▶ _EXERCISE GOAL_: Using the listing below, show all lines that hold the word "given".

-----

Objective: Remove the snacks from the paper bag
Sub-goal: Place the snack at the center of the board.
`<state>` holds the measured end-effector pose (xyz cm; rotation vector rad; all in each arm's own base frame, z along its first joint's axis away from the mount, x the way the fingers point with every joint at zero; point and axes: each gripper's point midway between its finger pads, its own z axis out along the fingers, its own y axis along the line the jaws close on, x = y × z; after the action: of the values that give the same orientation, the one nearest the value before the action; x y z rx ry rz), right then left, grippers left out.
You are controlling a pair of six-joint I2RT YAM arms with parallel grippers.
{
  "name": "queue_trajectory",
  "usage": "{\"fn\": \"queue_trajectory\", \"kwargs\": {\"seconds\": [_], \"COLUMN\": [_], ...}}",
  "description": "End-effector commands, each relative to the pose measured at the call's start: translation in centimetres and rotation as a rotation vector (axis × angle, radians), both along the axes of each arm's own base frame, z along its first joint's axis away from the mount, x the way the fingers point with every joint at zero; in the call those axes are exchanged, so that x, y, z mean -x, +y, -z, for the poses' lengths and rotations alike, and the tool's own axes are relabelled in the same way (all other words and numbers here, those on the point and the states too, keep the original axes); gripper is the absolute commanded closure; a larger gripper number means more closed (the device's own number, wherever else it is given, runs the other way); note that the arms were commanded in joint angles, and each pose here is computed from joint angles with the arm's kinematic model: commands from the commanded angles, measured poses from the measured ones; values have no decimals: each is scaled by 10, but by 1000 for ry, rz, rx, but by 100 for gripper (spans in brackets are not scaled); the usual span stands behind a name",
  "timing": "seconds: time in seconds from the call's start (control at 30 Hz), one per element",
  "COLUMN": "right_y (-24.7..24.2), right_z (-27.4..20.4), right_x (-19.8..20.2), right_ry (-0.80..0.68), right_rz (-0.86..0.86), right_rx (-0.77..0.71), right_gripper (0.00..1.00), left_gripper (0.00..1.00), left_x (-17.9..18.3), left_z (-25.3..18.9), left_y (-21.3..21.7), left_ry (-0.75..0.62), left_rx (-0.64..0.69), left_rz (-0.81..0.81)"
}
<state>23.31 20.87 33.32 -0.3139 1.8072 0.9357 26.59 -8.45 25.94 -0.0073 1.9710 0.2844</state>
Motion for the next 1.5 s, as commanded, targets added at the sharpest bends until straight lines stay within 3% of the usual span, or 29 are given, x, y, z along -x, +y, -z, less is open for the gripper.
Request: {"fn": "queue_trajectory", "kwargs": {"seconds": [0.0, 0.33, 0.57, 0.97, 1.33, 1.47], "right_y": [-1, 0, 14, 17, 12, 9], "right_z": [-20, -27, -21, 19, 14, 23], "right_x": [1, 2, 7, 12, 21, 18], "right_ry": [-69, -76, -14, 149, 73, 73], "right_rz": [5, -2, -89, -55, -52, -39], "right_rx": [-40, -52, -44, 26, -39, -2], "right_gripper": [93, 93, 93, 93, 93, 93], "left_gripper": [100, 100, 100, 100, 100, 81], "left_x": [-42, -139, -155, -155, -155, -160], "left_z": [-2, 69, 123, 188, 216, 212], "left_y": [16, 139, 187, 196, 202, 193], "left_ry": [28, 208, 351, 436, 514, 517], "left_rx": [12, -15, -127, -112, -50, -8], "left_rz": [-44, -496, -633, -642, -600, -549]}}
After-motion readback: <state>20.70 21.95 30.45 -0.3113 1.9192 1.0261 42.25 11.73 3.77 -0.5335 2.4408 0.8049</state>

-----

▶ _SOLUTION TO THIS TASK_:
  "description": "End-effector commands, each relative to the pose measured at the call's start: translation in centimetres and rotation as a rotation vector (axis × angle, radians), both along the axes of each arm's own base frame, z along its first joint's axis away from the mount, x the way the fingers point with every joint at zero; in the call those axes are exchanged, so that x, y, z mean -x, +y, -z, for the poses' lengths and rotations alike, and the tool's own axes are relabelled in the same way (all other words and numbers here, those on the point and the states too, keep the original axes); gripper is the absolute commanded closure; a larger gripper number means more closed (the device's own number, wherever else it is given, runs the other way); note that the arms were commanded in joint angles, and each pose here is computed from joint angles with the arm's kinematic model: commands from the commanded angles, measured poses from the measured ones; values have no decimals: each is scaled by 10, but by 1000 for ry, rz, rx, but by 100 for gripper (spans in brackets are not scaled); the usual span stands behind a name",
Motion for the next 1.5 s, as commanded, targets added at the sharpest bends until straight lines stay within 3% of the usual span, or 29 are given, x, y, z along -x, +y, -z, less is open for the gripper.

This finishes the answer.